WHAT IS BEING ASKED
Within the records that follow, restate exactly the lines from the line with "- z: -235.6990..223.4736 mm" down to the line with "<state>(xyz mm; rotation", including both. Omit the pictures.

========================================================================

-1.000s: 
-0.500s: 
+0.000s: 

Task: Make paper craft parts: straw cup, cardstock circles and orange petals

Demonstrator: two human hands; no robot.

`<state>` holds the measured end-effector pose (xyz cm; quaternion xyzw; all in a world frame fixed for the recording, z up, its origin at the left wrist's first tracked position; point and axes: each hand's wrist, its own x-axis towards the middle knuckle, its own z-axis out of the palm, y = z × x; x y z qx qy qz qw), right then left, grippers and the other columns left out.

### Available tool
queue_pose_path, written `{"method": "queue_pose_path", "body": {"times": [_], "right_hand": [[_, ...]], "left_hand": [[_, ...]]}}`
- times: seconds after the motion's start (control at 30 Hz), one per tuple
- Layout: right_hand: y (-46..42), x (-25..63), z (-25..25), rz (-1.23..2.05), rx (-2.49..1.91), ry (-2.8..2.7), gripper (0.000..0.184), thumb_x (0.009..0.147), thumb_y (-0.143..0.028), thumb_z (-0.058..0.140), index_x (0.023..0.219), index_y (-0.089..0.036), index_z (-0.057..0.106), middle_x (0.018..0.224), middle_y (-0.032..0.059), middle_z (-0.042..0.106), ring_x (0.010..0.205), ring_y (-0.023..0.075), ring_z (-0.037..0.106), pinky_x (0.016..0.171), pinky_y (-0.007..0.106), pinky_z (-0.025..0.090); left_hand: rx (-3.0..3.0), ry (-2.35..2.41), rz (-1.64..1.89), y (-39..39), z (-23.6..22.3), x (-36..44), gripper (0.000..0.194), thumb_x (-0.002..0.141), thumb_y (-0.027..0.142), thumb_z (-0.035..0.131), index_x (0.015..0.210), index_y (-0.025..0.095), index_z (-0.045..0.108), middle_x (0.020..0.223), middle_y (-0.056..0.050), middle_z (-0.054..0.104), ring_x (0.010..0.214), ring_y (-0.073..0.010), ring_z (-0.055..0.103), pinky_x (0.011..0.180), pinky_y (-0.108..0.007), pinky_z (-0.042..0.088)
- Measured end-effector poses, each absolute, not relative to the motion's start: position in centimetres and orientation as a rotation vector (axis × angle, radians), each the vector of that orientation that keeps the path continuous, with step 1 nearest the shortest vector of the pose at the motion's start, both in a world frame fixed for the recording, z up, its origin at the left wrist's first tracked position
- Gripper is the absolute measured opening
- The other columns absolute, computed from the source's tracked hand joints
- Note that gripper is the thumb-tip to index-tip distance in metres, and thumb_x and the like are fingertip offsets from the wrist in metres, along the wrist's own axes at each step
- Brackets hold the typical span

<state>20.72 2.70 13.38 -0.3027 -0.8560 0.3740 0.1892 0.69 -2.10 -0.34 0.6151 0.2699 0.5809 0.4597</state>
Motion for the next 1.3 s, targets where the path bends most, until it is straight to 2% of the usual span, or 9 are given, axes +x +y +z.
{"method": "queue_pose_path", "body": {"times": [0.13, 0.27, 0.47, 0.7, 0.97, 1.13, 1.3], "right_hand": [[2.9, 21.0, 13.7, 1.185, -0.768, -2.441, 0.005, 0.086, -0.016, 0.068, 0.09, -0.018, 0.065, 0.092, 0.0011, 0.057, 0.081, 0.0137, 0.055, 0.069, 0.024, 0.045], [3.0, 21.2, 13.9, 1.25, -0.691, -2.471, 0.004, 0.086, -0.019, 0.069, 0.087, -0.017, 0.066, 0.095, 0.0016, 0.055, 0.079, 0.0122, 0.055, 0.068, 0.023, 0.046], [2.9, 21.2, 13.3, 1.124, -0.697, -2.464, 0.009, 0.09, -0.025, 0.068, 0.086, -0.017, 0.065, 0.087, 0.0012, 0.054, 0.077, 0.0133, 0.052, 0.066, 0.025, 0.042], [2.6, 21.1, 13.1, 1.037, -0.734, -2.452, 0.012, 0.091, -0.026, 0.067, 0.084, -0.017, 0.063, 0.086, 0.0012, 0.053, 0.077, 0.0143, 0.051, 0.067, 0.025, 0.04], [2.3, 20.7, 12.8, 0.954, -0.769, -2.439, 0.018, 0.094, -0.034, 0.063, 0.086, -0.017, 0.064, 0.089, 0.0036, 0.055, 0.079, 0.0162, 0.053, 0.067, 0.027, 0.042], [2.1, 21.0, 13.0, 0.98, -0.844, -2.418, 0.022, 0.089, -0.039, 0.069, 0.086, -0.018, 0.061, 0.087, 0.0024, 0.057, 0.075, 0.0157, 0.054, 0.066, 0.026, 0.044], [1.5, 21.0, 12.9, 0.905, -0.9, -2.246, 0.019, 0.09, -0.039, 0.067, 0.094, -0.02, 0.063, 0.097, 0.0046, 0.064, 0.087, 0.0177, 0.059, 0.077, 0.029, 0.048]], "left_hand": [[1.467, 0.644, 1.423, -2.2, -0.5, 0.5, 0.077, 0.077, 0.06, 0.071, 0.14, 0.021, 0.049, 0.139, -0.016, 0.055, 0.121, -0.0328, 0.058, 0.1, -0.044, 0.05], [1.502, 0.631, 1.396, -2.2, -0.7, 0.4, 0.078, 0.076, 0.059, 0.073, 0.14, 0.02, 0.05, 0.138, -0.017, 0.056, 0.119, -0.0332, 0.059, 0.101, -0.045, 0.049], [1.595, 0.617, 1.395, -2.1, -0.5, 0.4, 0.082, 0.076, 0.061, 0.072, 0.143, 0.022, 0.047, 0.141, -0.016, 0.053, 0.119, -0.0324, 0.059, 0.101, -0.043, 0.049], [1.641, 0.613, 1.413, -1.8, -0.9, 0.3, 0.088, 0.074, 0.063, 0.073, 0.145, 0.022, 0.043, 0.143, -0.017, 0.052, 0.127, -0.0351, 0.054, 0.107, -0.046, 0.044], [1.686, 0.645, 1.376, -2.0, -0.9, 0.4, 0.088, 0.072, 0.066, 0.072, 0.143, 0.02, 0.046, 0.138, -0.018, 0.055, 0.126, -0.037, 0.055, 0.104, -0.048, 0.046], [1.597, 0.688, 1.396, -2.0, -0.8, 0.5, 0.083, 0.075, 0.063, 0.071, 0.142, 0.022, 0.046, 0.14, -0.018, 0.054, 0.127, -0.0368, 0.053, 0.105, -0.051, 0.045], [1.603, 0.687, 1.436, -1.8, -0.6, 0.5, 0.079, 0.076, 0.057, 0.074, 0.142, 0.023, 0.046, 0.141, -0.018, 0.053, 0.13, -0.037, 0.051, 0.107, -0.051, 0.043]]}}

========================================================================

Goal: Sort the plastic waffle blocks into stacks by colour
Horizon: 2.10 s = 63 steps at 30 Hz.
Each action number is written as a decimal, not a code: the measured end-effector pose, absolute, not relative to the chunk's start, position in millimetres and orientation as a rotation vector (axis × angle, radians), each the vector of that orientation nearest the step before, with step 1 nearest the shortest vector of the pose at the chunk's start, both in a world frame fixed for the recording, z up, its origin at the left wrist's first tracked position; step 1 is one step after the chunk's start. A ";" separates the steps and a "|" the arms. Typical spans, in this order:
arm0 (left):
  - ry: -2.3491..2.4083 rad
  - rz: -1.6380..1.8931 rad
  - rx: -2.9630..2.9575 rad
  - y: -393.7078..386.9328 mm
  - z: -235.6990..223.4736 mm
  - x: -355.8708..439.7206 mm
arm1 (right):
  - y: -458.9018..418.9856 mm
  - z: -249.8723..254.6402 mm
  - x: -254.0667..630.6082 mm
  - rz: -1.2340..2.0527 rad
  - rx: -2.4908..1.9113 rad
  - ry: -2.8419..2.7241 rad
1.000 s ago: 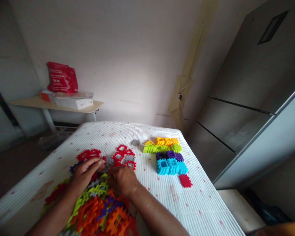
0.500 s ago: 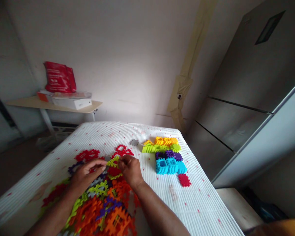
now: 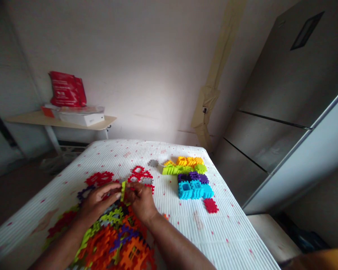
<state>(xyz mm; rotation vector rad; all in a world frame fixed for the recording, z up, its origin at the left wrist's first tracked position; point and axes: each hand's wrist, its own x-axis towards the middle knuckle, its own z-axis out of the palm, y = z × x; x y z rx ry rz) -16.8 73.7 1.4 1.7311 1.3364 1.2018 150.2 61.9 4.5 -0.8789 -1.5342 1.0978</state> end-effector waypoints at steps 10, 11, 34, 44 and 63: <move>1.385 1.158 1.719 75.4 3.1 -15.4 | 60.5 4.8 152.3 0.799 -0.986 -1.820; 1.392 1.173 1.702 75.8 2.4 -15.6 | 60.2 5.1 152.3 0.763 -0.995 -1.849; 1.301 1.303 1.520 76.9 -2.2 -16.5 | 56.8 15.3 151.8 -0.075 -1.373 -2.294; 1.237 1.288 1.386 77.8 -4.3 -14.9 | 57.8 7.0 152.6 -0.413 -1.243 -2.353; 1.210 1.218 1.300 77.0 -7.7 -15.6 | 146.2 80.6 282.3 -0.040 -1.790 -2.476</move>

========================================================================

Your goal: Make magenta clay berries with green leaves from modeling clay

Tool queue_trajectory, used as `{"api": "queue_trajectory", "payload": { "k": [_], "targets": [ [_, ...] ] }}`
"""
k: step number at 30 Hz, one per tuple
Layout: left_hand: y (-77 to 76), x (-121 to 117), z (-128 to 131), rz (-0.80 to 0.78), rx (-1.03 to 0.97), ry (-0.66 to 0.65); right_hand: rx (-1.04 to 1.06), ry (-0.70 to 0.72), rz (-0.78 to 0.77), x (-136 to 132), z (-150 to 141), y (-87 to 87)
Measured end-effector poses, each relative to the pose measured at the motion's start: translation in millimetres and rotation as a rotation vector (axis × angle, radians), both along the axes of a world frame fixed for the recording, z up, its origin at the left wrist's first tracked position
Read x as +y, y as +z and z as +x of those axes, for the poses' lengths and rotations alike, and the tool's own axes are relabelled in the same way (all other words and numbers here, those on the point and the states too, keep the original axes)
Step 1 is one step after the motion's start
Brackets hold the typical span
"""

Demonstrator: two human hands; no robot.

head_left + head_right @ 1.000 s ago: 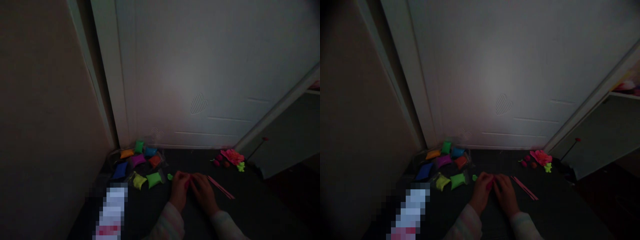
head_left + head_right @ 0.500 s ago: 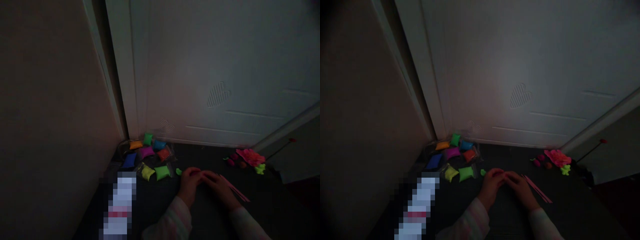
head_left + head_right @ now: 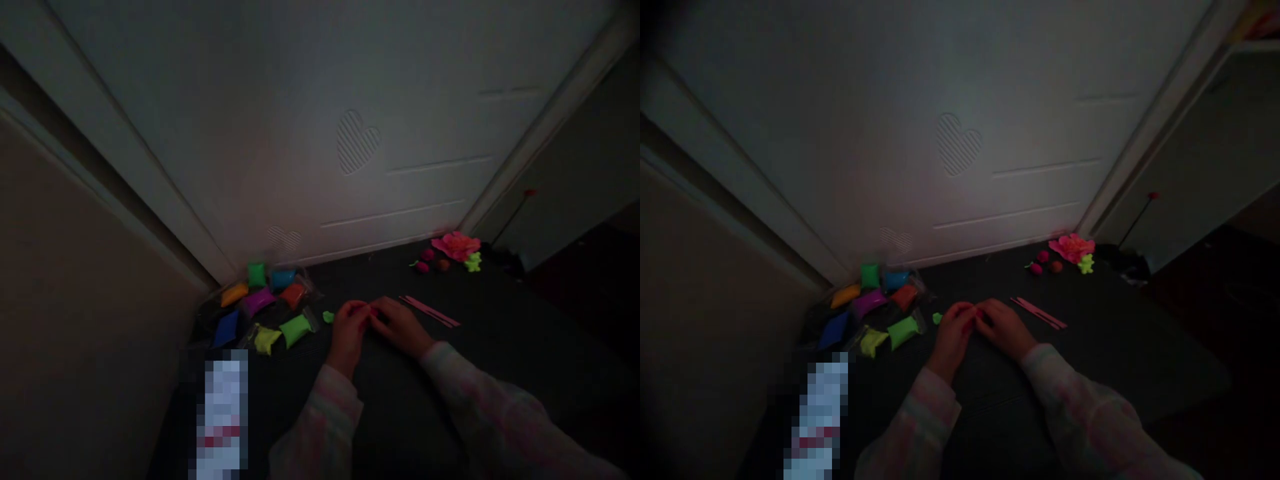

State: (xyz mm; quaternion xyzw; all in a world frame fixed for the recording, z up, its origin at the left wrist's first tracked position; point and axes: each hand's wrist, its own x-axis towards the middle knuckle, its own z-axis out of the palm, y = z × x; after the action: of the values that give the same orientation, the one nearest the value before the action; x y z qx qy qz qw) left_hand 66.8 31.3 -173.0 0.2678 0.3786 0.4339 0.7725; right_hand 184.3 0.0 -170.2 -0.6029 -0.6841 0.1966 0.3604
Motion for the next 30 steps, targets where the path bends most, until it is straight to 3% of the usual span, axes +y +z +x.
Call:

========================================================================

WRITTEN SOLUTION
  - z: -235.6990..223.4736 mm
  - x: -355.8708..439.7206 mm
arm1 (right):
  - y: -458.9018..418.9856 mm
  - z: -249.8723..254.6402 mm
  - x: -254.0667..630.6082 mm
  - rz: -1.2340..2.0527 rad
  - rx: -2.4908..1.9113 rad
  - ry: -2.8419..2.7241 rad
1.000 s ago: 
0.500 s ago: 
now: 
<state>(xyz mm; rotation vector rad; all in a world frame fixed for the recording, z up, its origin at the left wrist's first tracked position; point and axes: each hand's wrist, its own x-axis towards the middle knuckle, its own z-axis out of the palm, y = z × x; x y z rx ry rz) -16.8 73.7 1.4 1.7311 1.3364 1.2018 150.2 61.9 4.5 -0.8789 -1.5342 1.0978</state> end-effector waypoints at steps 10, 11, 34, 44 and 63: <move>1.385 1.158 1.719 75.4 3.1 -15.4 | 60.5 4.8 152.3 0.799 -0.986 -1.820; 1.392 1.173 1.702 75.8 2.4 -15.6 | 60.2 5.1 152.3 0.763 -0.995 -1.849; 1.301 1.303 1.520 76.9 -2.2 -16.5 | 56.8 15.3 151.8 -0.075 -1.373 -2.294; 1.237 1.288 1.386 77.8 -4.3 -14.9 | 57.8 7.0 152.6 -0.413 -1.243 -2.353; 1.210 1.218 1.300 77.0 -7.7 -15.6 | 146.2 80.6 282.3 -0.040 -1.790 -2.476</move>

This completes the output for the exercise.